Killing Floor is co-op survival horror game. Up to 6 players in online co-op mode, or just you, on your own, playing the Solo mode. The aim – cleanse each area of zombies, in waves, until you get to the last one. The Big One. The Patriarch. Then exterminate him, too. Actually, they aren’t “zombies”. They are the left-over “specimens” from a cheap and dirty government program to clone soldier-monsters. The basic ones will just munch on your arm and try to disembowel you. The bigger ones were the first ones they tried arming. Nothing much. Just a chainsaw or a blade for starters. They had just got on to the chain gun and rockets when the government tried to secretly shut down their secret program.
But, in the typical way these things go, the program didn’t want to be shut down. The specimens got loose. No-one was left alive to turn off the specimen-cloning equipment. And now they are running amok. Well, some of them are running amok. Others are shambling amok or even jumping amok, but you get the idea.
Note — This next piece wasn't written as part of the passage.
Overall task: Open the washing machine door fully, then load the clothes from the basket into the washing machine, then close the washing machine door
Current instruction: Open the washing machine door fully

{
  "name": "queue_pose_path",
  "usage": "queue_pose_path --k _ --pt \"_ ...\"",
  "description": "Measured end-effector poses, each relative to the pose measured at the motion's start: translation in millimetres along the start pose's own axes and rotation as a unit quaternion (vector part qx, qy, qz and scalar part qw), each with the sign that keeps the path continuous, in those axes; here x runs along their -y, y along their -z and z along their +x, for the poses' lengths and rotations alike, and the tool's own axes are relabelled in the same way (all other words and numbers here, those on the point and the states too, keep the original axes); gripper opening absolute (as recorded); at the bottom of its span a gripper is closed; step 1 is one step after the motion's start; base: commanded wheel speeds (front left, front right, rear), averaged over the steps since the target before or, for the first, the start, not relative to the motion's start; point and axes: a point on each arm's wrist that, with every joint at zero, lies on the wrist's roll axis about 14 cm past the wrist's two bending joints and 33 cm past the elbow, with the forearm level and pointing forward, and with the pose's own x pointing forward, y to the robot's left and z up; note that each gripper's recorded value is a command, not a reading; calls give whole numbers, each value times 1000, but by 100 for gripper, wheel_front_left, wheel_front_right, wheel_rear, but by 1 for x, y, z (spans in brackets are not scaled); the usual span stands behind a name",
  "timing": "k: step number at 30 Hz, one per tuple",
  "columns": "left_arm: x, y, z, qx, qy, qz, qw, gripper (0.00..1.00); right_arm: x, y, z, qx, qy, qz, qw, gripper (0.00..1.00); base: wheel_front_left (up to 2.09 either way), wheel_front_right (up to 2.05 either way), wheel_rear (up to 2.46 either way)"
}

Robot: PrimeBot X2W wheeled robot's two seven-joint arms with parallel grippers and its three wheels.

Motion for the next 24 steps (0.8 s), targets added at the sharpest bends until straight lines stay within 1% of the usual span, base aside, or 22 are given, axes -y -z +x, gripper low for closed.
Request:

The police were sent in, but that wasn’t even a challenge for the specimens. The first army units hadn’t been warned what to expect. The screams of “its got a bloody chainsaw!” over the radios probably didn’t do much for morale, as whole units were chewed up. Quite literally, in some cases, of course.
The original Killing Floor, first launched on May 14, 2009 for PC, has now surpassed over 5 million units sold worldwide.
“Continued sales for both the original Killing Floor and Killing Floor 2 post-launch is the kind of thing that can’t happen unless we keep things new and exciting for players,” said Bill Munk, Product Lead for Killing Floor 2 at Tripwire Interactive. “That’s why post-launch content updates and continued support for the Killing Floor community continues to be a top priority for us.”